• [About this task]: Every line below that contains the word "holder" must be copied.

• [Given material]:
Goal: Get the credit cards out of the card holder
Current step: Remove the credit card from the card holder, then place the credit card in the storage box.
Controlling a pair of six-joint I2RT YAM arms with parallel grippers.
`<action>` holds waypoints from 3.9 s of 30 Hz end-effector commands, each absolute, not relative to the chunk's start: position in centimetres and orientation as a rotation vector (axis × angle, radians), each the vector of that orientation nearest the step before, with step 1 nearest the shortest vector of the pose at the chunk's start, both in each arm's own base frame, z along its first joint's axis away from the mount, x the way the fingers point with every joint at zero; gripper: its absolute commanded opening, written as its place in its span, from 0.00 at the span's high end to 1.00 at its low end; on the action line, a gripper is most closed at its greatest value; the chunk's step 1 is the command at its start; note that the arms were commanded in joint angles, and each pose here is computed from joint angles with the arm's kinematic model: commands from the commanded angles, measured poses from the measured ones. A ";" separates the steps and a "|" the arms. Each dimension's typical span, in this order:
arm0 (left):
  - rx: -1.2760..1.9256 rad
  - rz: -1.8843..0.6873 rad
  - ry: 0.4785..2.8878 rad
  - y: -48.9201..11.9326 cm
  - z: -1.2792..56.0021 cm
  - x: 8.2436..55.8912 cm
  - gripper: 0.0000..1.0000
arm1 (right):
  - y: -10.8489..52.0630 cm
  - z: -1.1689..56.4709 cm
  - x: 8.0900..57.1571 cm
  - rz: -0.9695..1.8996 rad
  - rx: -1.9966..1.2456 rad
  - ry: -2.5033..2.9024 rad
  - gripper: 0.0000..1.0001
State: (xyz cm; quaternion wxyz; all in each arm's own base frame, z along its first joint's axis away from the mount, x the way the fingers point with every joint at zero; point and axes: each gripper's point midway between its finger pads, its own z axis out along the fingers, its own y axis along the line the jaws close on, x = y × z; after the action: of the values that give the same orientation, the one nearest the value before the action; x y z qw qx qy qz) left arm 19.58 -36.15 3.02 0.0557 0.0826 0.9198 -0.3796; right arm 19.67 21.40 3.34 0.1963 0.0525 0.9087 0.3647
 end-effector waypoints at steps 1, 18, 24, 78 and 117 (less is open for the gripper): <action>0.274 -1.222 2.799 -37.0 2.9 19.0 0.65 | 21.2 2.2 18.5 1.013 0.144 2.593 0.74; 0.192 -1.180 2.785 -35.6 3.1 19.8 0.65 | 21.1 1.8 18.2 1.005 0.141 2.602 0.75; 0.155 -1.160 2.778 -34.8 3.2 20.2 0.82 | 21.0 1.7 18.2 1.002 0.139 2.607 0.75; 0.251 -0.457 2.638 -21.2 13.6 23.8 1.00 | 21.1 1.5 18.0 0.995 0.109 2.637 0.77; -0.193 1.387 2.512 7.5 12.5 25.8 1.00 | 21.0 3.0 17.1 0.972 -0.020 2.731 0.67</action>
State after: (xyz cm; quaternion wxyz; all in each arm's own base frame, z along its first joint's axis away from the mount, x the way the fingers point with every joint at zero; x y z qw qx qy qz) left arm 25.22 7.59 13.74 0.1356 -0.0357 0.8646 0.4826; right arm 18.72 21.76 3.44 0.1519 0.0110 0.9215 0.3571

• [Answer space]:
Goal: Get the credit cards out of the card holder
Current step: Remove the credit card from the card holder, then place the credit card in the storage box.

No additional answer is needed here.